Onguema Junior Rocyr Ibara, Raoul Florian, Marchais Aurelie, Amoura Alaa Al, Girodet Bertrand, Dacunka Mariane, Chapoutot Laurent, Maillier Bruno
Service de Cardiologie, Hôpital Simone Veil, Centre hospitalier de Troyes, France.
Service de Cardiologie, Hôpital Simone Veil, Centre hospitalier de Troyes, France.
Ann Cardiol Angeiol (Paris). 2023 Jun;72(3):101594. doi: 10.1016/j.ancard.2023.101594. Epub 2023 Apr 13.

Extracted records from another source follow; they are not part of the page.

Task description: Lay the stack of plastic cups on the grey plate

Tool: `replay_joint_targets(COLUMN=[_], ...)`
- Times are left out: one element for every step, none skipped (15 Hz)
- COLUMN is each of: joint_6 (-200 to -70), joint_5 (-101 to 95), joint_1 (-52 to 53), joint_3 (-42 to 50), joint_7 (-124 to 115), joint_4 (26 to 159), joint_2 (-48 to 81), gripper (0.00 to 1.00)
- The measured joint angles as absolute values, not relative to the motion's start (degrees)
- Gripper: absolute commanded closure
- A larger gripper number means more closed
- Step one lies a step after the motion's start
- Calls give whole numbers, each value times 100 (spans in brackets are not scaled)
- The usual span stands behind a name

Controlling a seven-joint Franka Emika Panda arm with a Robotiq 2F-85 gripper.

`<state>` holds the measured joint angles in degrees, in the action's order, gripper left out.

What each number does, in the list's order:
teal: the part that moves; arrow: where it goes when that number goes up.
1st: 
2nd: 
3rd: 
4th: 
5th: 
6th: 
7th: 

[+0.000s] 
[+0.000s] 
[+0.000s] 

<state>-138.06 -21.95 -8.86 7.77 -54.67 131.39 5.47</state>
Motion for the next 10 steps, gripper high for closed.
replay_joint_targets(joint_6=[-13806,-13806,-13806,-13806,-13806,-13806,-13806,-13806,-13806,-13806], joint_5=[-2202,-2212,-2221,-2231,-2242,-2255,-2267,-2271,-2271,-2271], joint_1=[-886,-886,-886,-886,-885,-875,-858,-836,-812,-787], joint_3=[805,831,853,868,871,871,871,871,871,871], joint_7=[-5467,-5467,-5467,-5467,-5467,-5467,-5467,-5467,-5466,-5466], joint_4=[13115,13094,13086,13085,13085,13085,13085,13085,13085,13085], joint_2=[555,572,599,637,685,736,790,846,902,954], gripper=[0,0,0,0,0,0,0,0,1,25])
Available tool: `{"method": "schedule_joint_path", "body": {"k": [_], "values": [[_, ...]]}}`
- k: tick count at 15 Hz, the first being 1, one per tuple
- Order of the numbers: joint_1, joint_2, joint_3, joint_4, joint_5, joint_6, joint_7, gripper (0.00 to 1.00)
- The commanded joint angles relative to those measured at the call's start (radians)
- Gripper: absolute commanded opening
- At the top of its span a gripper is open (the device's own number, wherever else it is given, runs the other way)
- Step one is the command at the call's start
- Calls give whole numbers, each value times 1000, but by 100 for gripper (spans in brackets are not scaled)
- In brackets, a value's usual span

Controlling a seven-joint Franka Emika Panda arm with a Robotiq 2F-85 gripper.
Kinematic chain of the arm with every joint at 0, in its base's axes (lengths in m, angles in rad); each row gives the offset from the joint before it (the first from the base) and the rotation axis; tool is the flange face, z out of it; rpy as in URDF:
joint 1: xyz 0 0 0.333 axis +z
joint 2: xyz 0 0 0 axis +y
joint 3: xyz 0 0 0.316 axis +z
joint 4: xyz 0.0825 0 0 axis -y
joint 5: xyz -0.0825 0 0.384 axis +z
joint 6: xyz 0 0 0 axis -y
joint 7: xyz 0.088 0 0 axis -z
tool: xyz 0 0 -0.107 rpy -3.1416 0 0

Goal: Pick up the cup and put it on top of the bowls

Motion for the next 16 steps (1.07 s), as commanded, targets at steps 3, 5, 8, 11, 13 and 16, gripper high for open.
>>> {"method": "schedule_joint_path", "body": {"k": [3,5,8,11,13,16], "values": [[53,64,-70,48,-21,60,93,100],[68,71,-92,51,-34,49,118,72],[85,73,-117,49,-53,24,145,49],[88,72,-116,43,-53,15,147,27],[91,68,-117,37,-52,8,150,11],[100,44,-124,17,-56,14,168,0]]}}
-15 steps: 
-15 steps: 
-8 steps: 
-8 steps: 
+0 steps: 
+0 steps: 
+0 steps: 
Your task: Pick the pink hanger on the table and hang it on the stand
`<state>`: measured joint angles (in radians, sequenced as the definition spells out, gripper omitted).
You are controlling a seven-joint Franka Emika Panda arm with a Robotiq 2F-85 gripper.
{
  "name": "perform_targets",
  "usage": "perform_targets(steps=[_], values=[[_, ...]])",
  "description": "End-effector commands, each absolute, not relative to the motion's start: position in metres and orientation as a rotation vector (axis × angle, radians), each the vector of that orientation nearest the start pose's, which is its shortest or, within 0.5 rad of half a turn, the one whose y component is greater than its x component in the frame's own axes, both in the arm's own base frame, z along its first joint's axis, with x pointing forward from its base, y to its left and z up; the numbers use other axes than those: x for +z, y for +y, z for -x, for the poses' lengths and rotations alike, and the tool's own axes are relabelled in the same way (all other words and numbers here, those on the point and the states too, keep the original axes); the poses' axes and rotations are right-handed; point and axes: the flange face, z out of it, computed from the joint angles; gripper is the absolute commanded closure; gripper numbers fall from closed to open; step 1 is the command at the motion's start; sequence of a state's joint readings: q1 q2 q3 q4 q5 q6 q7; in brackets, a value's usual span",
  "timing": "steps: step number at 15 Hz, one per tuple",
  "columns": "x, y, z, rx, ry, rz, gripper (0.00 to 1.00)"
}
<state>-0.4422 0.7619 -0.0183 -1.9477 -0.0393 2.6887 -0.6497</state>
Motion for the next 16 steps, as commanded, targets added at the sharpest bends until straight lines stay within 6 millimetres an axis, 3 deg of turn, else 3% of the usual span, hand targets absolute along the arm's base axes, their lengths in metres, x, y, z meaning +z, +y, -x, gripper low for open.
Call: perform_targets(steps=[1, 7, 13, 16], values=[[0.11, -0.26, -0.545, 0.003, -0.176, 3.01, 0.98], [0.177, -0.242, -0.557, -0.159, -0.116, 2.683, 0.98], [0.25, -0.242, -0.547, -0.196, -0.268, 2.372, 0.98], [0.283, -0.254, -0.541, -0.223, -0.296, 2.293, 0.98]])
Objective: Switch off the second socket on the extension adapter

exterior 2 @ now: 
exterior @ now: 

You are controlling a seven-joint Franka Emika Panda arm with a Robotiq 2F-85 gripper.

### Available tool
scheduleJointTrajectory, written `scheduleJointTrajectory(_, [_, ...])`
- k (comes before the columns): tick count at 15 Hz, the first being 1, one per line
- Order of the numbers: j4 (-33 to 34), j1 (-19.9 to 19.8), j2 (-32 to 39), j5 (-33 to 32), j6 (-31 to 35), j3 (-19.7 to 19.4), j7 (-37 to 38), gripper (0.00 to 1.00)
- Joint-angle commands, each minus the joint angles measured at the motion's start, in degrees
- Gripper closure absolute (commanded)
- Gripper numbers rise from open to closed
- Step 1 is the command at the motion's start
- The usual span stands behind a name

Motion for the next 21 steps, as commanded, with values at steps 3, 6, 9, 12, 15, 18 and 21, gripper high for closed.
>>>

Chronic Constrictive pericarditis (CCP) is a rare clinical entity that can pose diagnostic problems. Constrictive pericarditis is the final stage of a chronic inflammatory process characterized by fibrous thickening and calcification of the pericardium that impairs diastolic filling, reduces cardiac output, and ultimately leads to right heart failure and to atrial dilatation which can caused supravetricular arrythmia. Transthoracic echocardiography, computed tomography, and cardiac magnetic resonance imaging each can reveal severe diastolic dysfunction, increased pericardial thickness and calcifications. The gold standard for diagnosis is cardiac catheterization with analysis of intracavitary pressure curves, which are high and, in end diastole, equal in all chambers. CCP is the commun cause of recurrent heart failure. At present, idiopathic or viral pericarditis is the predominant cause of CP in the Western world, followed by postcardiotomy irritation and mediastinal irradiation. Tuberculosis is still a cause of pericarditis in developing countries and in immunosuppressed patient. We present a patient with symptomatic atrial fibrillation revealing chronic constrictive pericardis. He underwent to drug cardioversion before radical pericardiectomy and to date has made a good recovery without palpitations with a sinus rythm. The diagnosis of CP is often neglected by physicians, who usually attribute the symptoms to another disease process. This case show the difficulty in diagnosing, illustrated as well as the role of multimodality imaging and the excellent outcome of pericardiectomy for total recovery.
慢性缩窄性心包炎(CCP)是一种罕见的临床病症,可能会带来诊断难题。缩窄性心包炎是慢性炎症过程的终末期,其特征为心包纤维增厚和钙化,这会损害舒张期充盈,降低心输出量,并最终导致右心衰竭和心房扩张,进而引发室上性心律失常。经胸超声心动图、计算机断层扫描和心脏磁共振成像均可显示严重的舒张功能障碍、心包厚度增加和钙化。诊断的金标准是进行心导管检查并分析心腔内压力曲线,这些曲线在所有心腔中均较高且在舒张末期相等。CCP是复发性心力衰竭的常见原因。目前,特发性或病毒性心包炎是西方世界缩窄性心包炎的主要原因,其次是心脏手术后刺激和纵隔放疗。在发展中国家和免疫抑制患者中,结核病仍是心包炎的一个病因。我们报告一例有症状性心房颤动的患者,其被诊断为慢性缩窄性心包炎。在进行根治性心包切除术之前,他接受了药物复律,迄今为止恢复良好,没有心悸,心律为窦性。CP的诊断常常被医生忽视,他们通常将症状归因于另一种疾病过程。本病例展示了诊断的困难,以及多模态成像的作用和心包切除术实现完全康复的良好效果。